Frank tried not to think that she might actually enjoy being stranded out here with a man who reminded her of an old flame.

“Oh, hey, and the power company’s arrived, too,” he went on as he followed her into the kitchen. “They’re aiming to fix the broken cables by day’s end. Although”—he hesitated as he glanced up at the brass fixture, its bulbs abruptly flickering—“I’m not sure that’ll make much of a difference since you seem to be powered by magic.”

“What about the phone company?” Gretchen asked. “Will they repair the line?”

“They should be on their way.” The sheriff stepped around the oak table. “Is it okay if I set up shop?”

“Just don’t get black powder all over everything.”

He laughed. “You’ve seen too many bad movies, young lady. I’m not going to dust for prints. I’ll just be using my neat little ink pad. A two-year-old could do it.”

“A two-year-old, huh?
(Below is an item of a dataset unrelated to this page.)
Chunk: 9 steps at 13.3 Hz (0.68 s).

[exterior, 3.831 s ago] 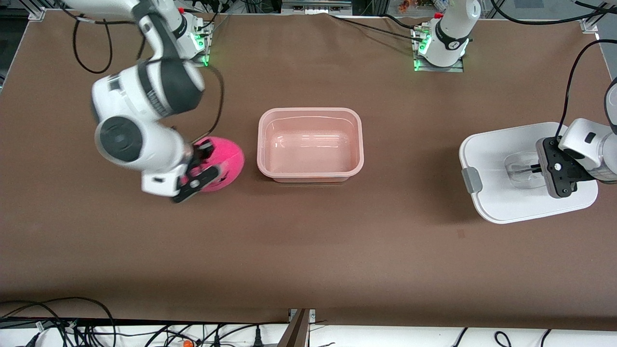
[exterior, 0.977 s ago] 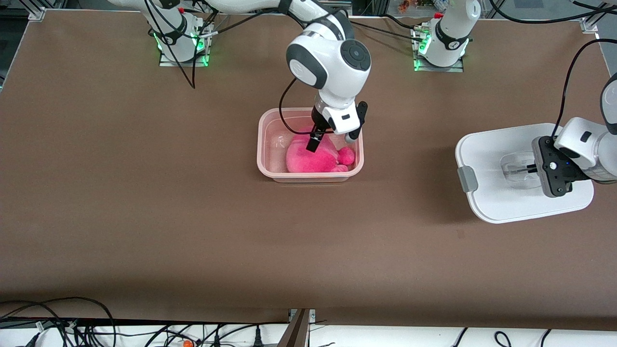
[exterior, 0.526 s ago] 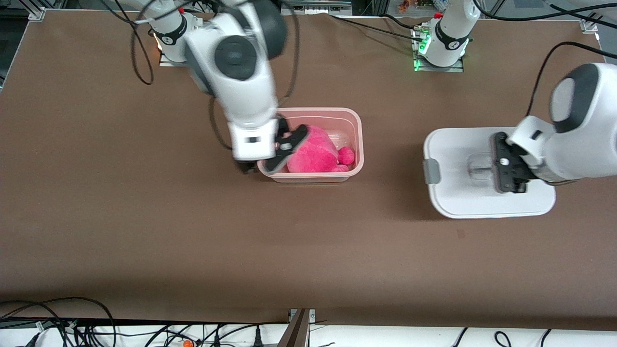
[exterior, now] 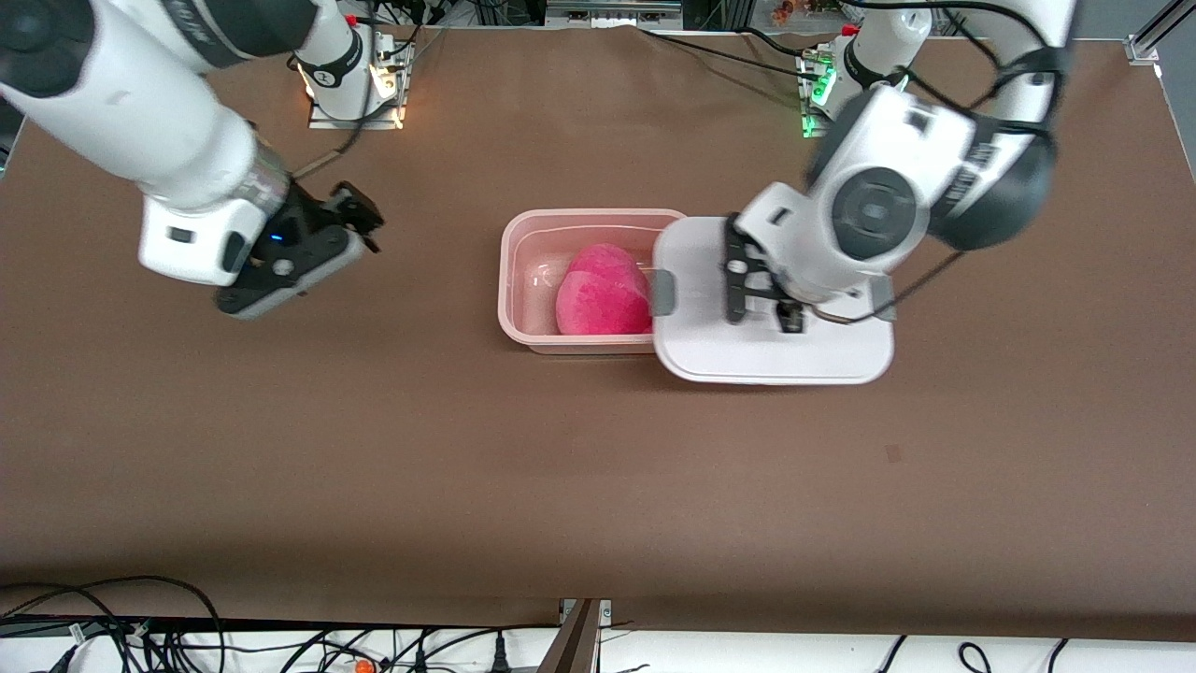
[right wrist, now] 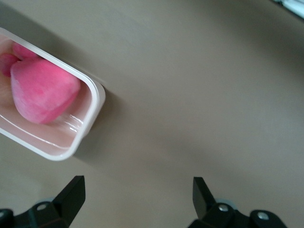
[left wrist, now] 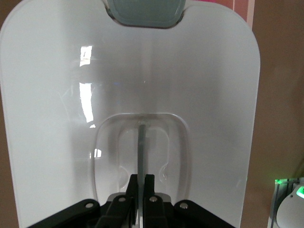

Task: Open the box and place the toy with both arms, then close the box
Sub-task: 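Lower the lid onto the box with the left gripper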

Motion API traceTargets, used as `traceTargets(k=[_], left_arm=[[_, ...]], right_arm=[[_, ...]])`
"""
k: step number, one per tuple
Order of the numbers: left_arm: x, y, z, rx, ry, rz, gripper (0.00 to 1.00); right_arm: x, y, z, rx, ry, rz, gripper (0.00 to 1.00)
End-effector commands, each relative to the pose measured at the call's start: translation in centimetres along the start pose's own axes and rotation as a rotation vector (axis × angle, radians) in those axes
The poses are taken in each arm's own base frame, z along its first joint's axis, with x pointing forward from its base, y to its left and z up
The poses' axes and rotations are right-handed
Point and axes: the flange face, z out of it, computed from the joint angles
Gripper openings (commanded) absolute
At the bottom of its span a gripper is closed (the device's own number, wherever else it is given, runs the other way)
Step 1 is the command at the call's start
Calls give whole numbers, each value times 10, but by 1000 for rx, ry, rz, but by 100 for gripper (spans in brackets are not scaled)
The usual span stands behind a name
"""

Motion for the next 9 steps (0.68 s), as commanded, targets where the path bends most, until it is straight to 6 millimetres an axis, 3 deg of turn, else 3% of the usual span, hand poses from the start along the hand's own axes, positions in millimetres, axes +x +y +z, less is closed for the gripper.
traceTargets(k=[1, 4, 6, 9], left_arm=[[76, 28, 26, 4, 19, -25, 0], [129, 39, 39, 49, 58, -53, 0], [162, 60, 40, 65, 63, -53, 0], [187, 70, 52, 88, 75, -35, 0]], right_arm=[[-49, 27, 5, 46, 7, 145, 100], [-82, 88, 5, 62, -3, 277, 100], [-94, 116, 4, 49, -11, 316, 100], [-96, 127, 2, -15, -16, 307, 100]])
Well, in that case,” she said, giving him a look.

He ignored her sarcasm because she’d been giving him guff since they were teenagers. He liked to tell himself it was her way of keeping a safe distance between them.

“Can you fetch Sam Winston’s ghost for me, then? The sooner I do this, the quicker I’m out of here,” the sheriff said, plucking his hat from beneath his arm and catching it on the back side of a chair. He set down his field kit before running a hand over his sweaty pompadour. “That’s assuming he’s still around. He hasn’t taken off, has he?”